Теперь и Фалина заметила оленей. Ее охватил страх, который приходит к ланям при каждой встрече о крупными зверями.
Она в ужасе вскрикнула: «Ба-о!» и бросилась бежать с вырубки в чащу, продолжая испуганно кричать: «Ба-о! Ба-о! Ба-о!», не в силах замолчать.
Гено растерялся. Ему хотелось убежать, убежать к маме, но он словно прирос к месту. Он не мог оторвать глаз от страшных фигур, медленно бродивших вокруг. Из чащи доносились крики Фалины: «Ба-о! Ба о!» Внезапно Гено пришел в себя. Со всех ног помчался он вслед за матерью. Как ни пытался, он не мог сразу ее позвать, у него отнялся язык. Наконец, он догнал Фалину.

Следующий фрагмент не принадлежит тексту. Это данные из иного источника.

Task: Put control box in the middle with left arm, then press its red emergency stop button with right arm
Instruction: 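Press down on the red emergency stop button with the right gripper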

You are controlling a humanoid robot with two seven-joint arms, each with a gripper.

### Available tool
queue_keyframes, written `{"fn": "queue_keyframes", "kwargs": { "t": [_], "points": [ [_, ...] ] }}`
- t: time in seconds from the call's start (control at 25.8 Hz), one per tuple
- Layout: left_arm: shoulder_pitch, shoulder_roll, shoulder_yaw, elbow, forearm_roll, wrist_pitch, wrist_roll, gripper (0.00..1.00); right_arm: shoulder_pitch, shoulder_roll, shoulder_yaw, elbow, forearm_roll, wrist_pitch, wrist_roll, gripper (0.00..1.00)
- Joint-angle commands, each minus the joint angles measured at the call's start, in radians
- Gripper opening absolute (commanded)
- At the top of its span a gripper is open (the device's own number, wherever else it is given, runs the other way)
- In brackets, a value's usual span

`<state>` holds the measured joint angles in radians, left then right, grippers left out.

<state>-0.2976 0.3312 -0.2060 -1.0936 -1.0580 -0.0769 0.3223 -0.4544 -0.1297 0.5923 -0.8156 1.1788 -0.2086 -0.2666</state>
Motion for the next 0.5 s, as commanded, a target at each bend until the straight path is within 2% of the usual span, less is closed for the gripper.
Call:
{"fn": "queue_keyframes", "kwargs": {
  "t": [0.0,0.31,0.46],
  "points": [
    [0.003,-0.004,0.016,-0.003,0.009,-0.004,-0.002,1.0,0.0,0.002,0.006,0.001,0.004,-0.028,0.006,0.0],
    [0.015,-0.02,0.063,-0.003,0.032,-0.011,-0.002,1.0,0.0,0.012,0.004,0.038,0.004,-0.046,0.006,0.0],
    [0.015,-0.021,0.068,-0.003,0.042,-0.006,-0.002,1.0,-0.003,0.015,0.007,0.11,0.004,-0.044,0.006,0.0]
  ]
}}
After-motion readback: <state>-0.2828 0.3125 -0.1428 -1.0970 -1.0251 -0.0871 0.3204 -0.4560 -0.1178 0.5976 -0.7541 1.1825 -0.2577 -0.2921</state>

— Мама! Мама! — он задыхался. — Кто это?
Но Фалина продолжала кричать с, короткими паузами: «Ба-о! Ба-о! Ба-о!» Она не могла остановиться, уходя на негнущихся ногах все дальше в лес.

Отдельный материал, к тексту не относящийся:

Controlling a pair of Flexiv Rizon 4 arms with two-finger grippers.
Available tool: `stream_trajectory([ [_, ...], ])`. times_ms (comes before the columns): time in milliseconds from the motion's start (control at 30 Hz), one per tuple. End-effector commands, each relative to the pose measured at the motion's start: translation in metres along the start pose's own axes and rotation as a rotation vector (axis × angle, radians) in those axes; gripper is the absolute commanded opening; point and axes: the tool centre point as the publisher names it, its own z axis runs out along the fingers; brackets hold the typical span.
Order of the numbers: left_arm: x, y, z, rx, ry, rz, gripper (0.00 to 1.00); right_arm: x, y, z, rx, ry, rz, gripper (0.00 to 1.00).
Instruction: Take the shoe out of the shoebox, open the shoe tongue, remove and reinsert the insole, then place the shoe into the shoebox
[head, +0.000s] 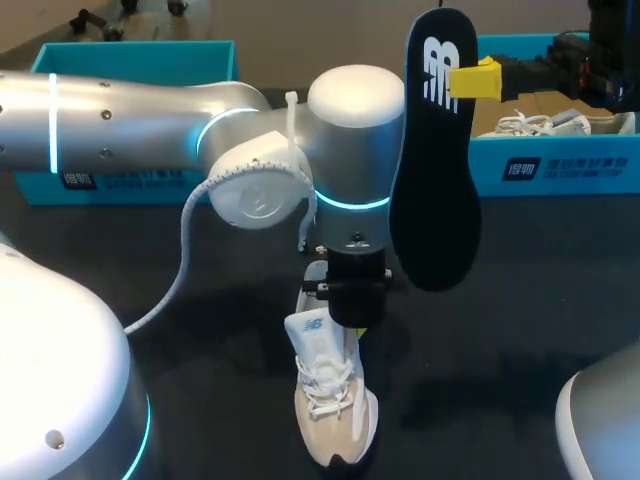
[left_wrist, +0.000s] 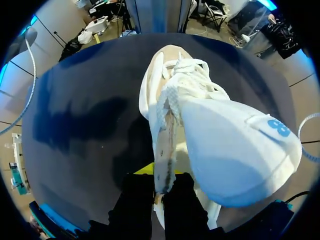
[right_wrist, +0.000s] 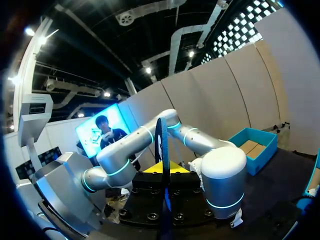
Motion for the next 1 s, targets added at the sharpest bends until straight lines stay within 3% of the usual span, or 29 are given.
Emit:
stream_trajectory([
  [33,-0.008,0.004,0.005,0.004,-0.009,-0.003,0.22,-0.003,0.003,0.003,0.007,0.002,0.002,0.00],
  [133,-0.012,0.005,0.008,0.005,-0.014,-0.006,0.35,-0.003,0.003,0.003,0.007,0.002,0.002,0.00],
  [433,-0.022,0.006,-0.001,0.008,-0.069,-0.019,0.49,-0.003,0.003,0.003,0.007,0.002,0.002,0.00],
  [467,-0.023,0.007,-0.005,0.007,-0.085,-0.029,0.75,-0.003,0.003,0.003,0.007,0.002,0.002,0.00],
  [500,-0.024,0.009,-0.009,0.011,-0.096,-0.034,0.95,-0.003,0.003,0.003,0.007,0.002,0.002,0.00],
  [533,-0.024,0.010,-0.011,0.015,-0.107,-0.033,1.00,-0.003,0.003,0.003,0.007,0.002,0.002,0.00],
  [767,-0.016,0.019,-0.048,-0.005,-0.255,-0.062,1.00,-0.003,0.003,0.003,0.007,0.002,0.002,0.00],
  [1000,0.004,0.026,-0.091,0.020,-0.491,-0.052,1.00,-0.003,0.003,0.003,0.007,0.002,0.002,0.00],
])
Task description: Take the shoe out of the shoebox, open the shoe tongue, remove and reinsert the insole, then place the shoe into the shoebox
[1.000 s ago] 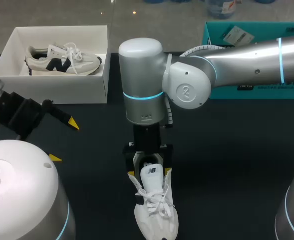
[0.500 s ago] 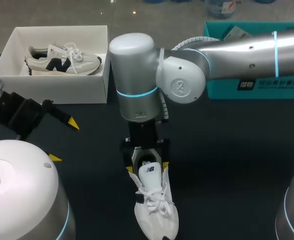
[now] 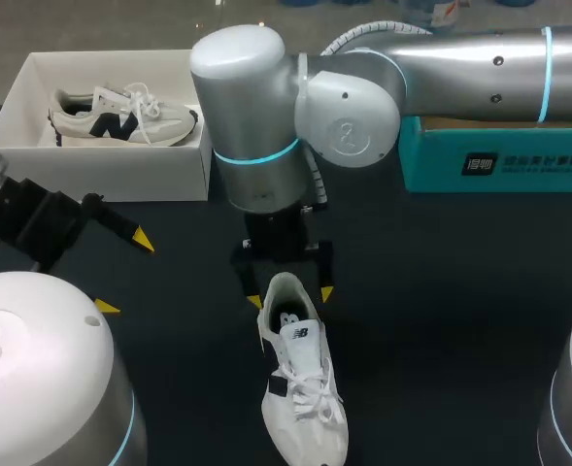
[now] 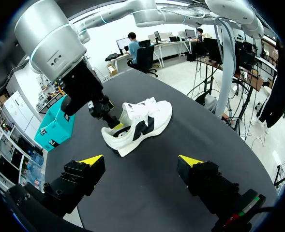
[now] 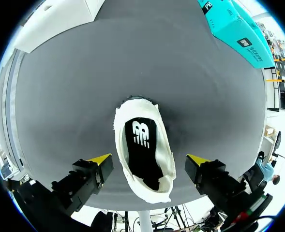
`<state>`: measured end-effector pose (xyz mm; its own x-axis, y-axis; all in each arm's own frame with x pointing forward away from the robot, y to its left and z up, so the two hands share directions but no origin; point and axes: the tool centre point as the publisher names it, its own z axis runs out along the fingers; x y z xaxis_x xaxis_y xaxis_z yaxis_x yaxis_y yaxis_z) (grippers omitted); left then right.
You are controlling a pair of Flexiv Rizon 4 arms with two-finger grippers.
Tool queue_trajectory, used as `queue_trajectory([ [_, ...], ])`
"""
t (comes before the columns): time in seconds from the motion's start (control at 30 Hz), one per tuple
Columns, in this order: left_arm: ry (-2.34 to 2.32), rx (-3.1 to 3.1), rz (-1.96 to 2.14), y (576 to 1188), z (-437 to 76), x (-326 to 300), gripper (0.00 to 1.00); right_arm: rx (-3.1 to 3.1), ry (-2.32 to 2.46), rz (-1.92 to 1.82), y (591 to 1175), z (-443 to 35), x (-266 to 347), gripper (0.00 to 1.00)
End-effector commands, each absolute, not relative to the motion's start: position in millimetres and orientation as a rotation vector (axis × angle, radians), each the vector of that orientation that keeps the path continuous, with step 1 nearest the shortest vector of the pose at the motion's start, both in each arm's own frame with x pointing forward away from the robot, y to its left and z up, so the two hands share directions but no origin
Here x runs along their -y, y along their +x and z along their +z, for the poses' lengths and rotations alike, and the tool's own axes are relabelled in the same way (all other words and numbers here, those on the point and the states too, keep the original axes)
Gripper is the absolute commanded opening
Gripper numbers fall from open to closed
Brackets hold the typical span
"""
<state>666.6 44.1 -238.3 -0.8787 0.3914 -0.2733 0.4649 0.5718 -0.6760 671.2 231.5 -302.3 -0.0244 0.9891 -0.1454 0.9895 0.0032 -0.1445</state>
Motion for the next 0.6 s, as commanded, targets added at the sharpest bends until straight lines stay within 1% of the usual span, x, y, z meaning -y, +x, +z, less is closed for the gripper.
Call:
queue_trajectory([
  [0.03, 0.740, -2.705, -1.202, 667.3, -238.5, -44.4, 1.00, -2.179, 2.202, -0.233, 652.8, -272.6, -215.1, 0.96],
  [0.07, 0.740, -2.705, -1.202, 667.3, -238.5, -44.4, 1.00, -2.164, 2.214, -0.232, 647.7, -269.4, -213.4, 0.56],
  [0.1, 0.740, -2.705, -1.202, 667.3, -238.5, -44.4, 1.00, -2.156, 2.223, -0.229, 642.6, -266.9, -211.6, 0.40],
  [0.13, 0.740, -2.705, -1.202, 667.3, -238.5, -44.4, 1.00, -2.149, 2.232, -0.228, 637.1, -265.4, -209.9, 0.16],
  [0.17, 0.740, -2.705, -1.202, 667.3, -238.5, -44.4, 1.00, -2.149, 2.243, -0.227, 632.1, -265.3, -207.8, 0.00],
  [0.4, 0.740, -2.705, -1.202, 667.3, -238.5, -44.4, 1.00, -2.179, 2.325, -0.251, 604.6, -281.2, -203.8, 0.00],
  [0.6, 0.740, -2.705, -1.202, 667.3, -238.5, -44.4, 1.00, -2.219, 2.383, -0.248, 599.8, -307.0, -204.3, 0.00],
])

— Есть ли еще опасность, мама?
Гено было очень страшно.
— Нет, мой сын, — наконец ответила она, — надеюсь, нет…
В последний раз она крикнула: «Ба-о!»
Гено робко спросил:
— Кто это?
— Это короли.
Он благоговейно повторил:
— Короли… Они злые?
— Этого никто точно не знает. Иногда они очень сердятся.
О них рассказывают страшные истории.
— Что за истории, мама? Расскажи, пожалуйста.
— Ах, это было давно. Очень, очень давно.
— Пожалуйста, — пожалуйста, мама, пожалуйста, расскажи.
— В общем, один король будто бы заколол нашу принцессу.
— А принц? Он умер?
— Этого я не могу сказать. Это было очень давно. Никого из свидетелей уже нет в живых. И короля тоже. Он спустя несколько дней умер от огненной руки. Никто сегодня не знает, что произошло между королем и принцессой. Обычно короли не обращают на нас внимания.
— Разве мы на них не похожи, мама?
— Ни капельки! Правда, некоторые из нас утверждают, что мы состоим с королями в родстве. Я другого мнения. В их огромных неуклюжих фигурах кроется что-то страшное, чуждое! Отвратительное!
Гено содрогнулся.
Между тем, олени мирно паслись на вырубке. Их было почти не видно. Только потрескивали листья и шуршала трава.
Когда егерь нес Гурри к себе домой, она очнулась и захотела убежать. Но он крепко держал ее; она была слишком слаба и перестала перебирать ногами. Егерь, жалея, успокаивал ее, но Гурри одолевал неописуемый страх. Рана болела, запах егеря — от одного этого запаха она приходила в ужас — обволакивал и одурманивал ее… Она перестала сопротивляться… Голос егеря, нежный и тихий, казался ей грозным. Придя домой, егерь промыл рану. Это было очень больно, но Гурри не посмела пошевелиться. Накладывая повязку, егерь приговаривал:
— Слава Богу, ничего страшного, он лишь слегка укусил тебя, только прокусил шубку, да и то не глубоко. Чуть-чуть задел мякоть, это быстро заживет.